Finalement, malgré leur taille importante, les différences avec d’autres sportifs de haut niveau ne sont pas significatives. Les joueurs de NBA présentaient une hypertrophie ventriculaire gauche – une augmentation de l’épaisseur de l’une des parois du cœur – dans 27% des cas, une proportion qui n’aurait rien d’anormal chez les sportifs de haut niveau, conclut l’étude.

Pourquoi alors l’incidence de mort subite est-elle aussi importante chez les basketteurs ? Faute de répondre à cette question, l’étude propose une description d’un cœur « normal » de basketteur, qui permettra de mieux discerner les pathologies chez les joueurs concernés.

 

1 200 morts en France par an

Selon une estimation du Pr Carré, tous les ans, en France, environ 1 200 personnes meurent en pratiquant un sport, dont 100 à 200 ont moins de 35 ans. Parmi eux, dans 60 à 80% des cas, une anomalie aurait pu être détectée par un électrocardiogramme.

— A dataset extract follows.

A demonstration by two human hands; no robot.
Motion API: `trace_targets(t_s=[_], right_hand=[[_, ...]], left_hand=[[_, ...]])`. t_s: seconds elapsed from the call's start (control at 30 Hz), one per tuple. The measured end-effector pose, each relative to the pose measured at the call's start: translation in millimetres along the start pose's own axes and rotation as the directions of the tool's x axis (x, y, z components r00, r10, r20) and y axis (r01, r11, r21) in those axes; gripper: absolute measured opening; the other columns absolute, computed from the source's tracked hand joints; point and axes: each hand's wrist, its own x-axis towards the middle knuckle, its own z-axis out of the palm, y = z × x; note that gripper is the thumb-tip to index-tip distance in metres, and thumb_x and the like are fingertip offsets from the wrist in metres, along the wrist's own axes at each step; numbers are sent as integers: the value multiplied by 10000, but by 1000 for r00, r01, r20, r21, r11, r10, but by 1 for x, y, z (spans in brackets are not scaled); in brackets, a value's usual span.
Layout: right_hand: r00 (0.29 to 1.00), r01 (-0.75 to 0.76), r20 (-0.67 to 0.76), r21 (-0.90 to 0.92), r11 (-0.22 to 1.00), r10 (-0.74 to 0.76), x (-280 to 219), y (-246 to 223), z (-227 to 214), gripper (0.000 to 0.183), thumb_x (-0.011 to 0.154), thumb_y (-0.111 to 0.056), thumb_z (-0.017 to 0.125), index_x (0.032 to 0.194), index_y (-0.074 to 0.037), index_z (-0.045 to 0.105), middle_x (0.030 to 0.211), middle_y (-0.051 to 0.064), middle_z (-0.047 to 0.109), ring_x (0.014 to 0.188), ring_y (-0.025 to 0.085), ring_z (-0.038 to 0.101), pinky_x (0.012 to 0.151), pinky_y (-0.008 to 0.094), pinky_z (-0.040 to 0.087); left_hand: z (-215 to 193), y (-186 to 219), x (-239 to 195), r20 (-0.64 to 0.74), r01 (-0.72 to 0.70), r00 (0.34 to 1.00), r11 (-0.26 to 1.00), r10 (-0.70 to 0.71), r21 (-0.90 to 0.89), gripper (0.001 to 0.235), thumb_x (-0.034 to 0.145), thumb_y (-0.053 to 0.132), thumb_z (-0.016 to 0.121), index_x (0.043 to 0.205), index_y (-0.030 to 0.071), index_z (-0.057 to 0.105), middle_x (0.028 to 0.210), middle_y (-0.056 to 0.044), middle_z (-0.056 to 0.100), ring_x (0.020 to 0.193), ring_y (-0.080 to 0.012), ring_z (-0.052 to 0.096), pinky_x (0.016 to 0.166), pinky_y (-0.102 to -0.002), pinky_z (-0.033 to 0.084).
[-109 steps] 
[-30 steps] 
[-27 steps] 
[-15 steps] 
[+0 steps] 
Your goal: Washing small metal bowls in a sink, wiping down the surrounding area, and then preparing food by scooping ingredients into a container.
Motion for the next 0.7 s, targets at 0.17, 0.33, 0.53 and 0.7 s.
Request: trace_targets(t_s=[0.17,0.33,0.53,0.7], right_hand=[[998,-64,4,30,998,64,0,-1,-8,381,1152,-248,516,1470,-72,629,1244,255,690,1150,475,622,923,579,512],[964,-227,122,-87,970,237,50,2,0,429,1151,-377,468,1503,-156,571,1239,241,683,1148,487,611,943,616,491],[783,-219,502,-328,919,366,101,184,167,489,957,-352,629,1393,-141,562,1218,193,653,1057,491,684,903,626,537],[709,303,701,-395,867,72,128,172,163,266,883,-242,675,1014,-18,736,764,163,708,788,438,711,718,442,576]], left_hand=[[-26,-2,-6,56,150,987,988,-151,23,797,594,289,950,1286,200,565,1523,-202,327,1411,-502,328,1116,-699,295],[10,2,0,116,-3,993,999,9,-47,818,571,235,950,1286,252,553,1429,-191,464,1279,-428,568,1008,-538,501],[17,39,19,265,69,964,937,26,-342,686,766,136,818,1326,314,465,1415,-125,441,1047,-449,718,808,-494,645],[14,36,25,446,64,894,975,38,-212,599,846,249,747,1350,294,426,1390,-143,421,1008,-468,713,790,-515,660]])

Pour une pratique sportive dans des structures « amateur », un simple certificat du médecin traitant est requis à chaque début de saison. Malheureusement, cet examen est parfois expédié et laisse passer des pathologies dangereuses pour une pratique intensive. Les sportifs de haut niveau doivent consulter spécifiquement un médecin du sport qui fera un électrocardiogramme. Ils doivent aussi subir une échocardiographie une fois dans leur carrière et effectuer une épreuve d’effort tous les cinq ans.

 

Un électrocardiogramme pour réduire les risques

Les autorités françaises réfléchissent justement à une modification de la procédure autorisant la pratique d’un sport en compétition amateur. « D’après une étude préliminaire que nous avons réalisée, l’échographie et l’épreuve d’effort n’apporteraient pas une plus-value significative pour la détection de problèmes cardiaques entraînant la mort subite, explique le Pr Carré. Un examen classique avec un interrogatoire poussé et un électrocardiogramme serait la combinaison la plus efficace ».

La Société française de cardiologie recommande le maintien des visites chez le généraliste ou un médecin du sport, et pas nécessairement chez un cardiologue. Mais cette visite, qui pourrait être moins fréquente, devrait s’accompagner d’un électrocardiogramme systématique.